- **Input data**
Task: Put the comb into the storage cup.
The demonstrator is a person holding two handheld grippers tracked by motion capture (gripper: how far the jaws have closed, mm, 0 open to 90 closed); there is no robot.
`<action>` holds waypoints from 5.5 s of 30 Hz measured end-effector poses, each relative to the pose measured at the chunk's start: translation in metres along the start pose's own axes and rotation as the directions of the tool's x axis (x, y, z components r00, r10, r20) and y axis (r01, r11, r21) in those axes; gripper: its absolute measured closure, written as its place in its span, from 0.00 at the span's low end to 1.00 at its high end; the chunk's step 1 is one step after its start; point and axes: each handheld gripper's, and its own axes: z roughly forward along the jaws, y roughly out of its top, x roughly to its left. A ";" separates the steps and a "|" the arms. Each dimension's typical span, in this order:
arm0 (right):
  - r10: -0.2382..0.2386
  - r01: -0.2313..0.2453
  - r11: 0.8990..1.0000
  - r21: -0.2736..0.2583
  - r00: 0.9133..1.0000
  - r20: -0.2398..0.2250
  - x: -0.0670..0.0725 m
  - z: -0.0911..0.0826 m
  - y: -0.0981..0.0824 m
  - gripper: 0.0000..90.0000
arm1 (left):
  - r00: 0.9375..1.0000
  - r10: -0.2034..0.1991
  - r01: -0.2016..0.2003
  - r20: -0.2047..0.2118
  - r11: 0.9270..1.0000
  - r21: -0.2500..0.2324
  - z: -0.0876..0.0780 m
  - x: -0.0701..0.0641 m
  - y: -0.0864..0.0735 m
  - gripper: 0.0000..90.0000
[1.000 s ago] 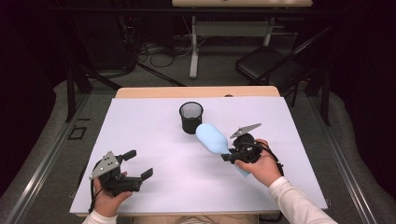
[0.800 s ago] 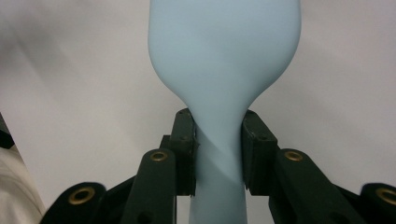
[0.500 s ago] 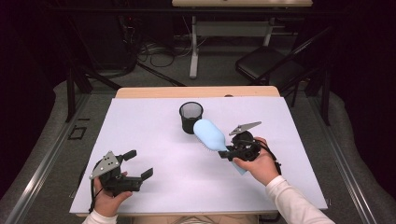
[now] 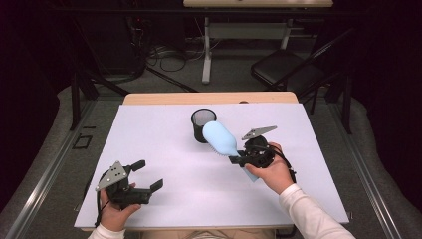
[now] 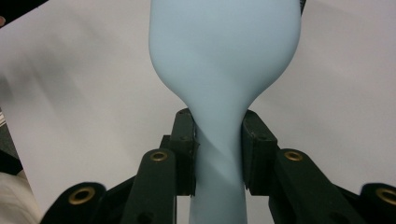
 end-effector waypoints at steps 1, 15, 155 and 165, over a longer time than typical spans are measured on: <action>-0.001 0.001 1.000 -0.005 1.000 -0.002 0.000 0.000 0.001 0.78 | 1.000 0.000 0.000 0.000 1.000 0.000 0.000 0.000 0.000 0.03; 0.015 -0.017 0.997 -0.079 1.000 -0.014 0.000 -0.001 0.016 0.78 | 1.000 -0.005 0.005 -0.002 1.000 -0.001 0.000 0.000 0.000 0.03; -0.061 0.050 0.909 -0.413 0.998 -0.013 0.019 0.007 0.039 0.78 | 0.987 -0.145 0.143 0.071 0.989 0.044 0.046 0.008 0.080 0.03; -0.064 0.053 0.909 -0.413 0.998 -0.013 0.020 0.007 0.039 0.78 | 0.980 -0.175 0.171 0.092 0.984 0.054 0.049 0.011 0.091 0.03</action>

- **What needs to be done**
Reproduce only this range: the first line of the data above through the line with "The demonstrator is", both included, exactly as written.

- **Task result**
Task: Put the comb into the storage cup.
The demonstrator is a person holding two handheld grippers tracked by motion capture (gripper: how far the jaws have closed, mm, 0 open to 90 closed); there is no robot.

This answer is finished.